Matthews has put a considerable amount of money into producing food for himself and his fellow Virginians. His farm raises chicken, turkey and cattle and grows carrots and corn, which are sold locally under the Best of What's Around label. "I like my food naked," he said. "Not when I'm naked. But I'm as liable to lose my mind over an apple as I am over a fancy meal."
Though Matthews himself is "usually too busy traveling around the country somewhere with a guitar to do anything more than get a little dirt under my fingernails or grape juice on my lips," his brother Peter is in charge of a vineyard that produces a few thousand cases of wine a year.

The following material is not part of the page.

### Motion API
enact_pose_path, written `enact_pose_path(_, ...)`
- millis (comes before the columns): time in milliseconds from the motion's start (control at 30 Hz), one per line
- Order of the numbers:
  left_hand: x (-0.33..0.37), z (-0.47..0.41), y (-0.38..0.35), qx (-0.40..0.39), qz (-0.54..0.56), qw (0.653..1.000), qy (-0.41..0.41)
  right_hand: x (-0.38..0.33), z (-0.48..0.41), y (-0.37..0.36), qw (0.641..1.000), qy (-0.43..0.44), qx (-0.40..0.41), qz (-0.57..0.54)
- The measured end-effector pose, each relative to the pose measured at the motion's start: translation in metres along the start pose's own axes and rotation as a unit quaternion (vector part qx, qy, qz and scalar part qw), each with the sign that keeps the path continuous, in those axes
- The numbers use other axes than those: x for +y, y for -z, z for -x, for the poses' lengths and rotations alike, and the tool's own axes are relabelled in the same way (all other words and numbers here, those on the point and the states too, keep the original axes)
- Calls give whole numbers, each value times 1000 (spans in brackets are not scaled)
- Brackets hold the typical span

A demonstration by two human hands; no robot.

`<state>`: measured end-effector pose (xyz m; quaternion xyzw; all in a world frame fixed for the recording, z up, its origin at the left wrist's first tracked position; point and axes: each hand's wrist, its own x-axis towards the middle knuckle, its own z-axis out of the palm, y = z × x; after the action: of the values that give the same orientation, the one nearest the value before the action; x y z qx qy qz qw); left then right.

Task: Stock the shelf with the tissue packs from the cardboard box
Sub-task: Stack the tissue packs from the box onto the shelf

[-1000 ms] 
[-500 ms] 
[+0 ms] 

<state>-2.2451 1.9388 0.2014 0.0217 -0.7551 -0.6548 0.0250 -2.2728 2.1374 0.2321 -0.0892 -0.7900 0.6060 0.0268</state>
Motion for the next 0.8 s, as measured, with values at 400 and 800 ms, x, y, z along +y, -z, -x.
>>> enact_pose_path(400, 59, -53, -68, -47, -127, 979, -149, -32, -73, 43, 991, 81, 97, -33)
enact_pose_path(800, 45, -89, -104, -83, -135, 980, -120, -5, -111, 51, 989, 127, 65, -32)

The vino is well enough regarded for Food & Wine magazine to call Matthews "the wine world's No. 1 rock star."
"I like to play music and I'm lucky that I get more than compensated for it," said Matthews, who started performing around Charlottesville after moving there in 1989. Working with Farm Aid and owning his own farm have only increased his respect for those who struggle to get by.
"But I can't even begin to think that what I do is righteous," he went on. "There are good things about it, and sometimes I do it well. But somebody like a farmer should be exalted, when they are often ignored just because of the quietness of what they do. I mean, if anybody deserves our gratitude, it's the person who brings us food. And the better the quality, the greater the gratitude.
"I can't see a downside to [Farm Aid]," he said. "It doesn't have any political affiliation. Its roots are in something pure. Everything is corruptible. But it's more difficult to corrupt a garden."